:: ACTION ITEM ::
Give back exactly the lines of the data below, starting with the line that has "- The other" and going on through the line that has "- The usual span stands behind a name".

========================================

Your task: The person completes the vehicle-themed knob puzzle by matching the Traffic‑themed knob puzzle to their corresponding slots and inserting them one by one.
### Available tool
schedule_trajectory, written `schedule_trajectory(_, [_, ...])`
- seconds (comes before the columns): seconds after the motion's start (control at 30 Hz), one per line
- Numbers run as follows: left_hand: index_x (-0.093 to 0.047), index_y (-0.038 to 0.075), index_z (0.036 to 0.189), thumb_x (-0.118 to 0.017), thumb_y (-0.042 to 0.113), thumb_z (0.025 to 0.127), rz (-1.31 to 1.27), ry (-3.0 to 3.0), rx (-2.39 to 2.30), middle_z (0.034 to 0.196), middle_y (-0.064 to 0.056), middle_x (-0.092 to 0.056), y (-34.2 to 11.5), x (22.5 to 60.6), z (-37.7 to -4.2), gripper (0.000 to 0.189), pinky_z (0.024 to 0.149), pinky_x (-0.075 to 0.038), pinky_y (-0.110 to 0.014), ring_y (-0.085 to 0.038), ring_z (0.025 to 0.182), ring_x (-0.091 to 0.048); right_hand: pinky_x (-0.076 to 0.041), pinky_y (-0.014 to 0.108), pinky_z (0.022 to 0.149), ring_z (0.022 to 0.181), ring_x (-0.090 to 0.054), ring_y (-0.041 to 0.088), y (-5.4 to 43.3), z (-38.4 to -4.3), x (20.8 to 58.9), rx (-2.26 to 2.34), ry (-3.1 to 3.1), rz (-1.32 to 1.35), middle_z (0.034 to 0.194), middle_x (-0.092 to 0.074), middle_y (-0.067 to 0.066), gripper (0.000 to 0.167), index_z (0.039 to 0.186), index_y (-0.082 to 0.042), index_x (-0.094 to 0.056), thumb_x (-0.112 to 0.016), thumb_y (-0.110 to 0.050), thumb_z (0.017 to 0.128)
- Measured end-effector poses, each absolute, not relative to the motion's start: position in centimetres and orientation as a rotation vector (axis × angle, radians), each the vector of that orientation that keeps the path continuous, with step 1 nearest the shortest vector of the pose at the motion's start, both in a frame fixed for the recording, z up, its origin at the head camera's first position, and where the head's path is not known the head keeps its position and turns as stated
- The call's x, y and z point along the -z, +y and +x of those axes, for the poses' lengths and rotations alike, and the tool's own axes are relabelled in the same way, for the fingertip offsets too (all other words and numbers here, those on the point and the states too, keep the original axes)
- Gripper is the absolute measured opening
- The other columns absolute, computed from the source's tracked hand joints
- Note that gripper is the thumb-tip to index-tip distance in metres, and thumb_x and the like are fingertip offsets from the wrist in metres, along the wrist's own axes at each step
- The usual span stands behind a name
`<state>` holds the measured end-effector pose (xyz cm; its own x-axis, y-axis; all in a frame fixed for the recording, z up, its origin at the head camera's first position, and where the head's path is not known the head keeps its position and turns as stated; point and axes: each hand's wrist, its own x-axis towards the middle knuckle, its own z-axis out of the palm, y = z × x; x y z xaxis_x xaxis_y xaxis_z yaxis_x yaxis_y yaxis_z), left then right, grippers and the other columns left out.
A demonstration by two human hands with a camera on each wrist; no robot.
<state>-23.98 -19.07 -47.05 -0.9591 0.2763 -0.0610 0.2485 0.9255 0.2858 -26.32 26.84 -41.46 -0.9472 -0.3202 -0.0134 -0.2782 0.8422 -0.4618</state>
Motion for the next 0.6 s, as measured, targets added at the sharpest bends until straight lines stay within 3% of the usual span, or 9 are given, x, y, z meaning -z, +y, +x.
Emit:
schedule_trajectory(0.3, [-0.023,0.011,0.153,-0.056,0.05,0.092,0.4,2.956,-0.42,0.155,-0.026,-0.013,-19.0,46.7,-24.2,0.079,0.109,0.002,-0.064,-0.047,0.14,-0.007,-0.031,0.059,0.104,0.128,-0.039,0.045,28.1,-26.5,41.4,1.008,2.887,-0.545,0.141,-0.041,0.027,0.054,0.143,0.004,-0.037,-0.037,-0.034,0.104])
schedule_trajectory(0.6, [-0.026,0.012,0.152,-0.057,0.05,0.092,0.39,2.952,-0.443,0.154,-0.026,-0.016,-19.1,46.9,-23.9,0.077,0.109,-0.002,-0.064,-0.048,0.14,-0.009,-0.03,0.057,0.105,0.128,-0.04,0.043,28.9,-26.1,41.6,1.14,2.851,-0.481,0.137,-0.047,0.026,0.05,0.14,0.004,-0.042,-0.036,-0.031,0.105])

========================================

:: EXERCISE ANSWER ::
- The other columns absolute, computed from the source's tracked hand joints
- Note that gripper is the thumb-tip to index-tip distance in metres, and thumb_x and the like are fingertip offsets from the wrist in metres, along the wrist's own axes at each step
- The usual span stands behind a name

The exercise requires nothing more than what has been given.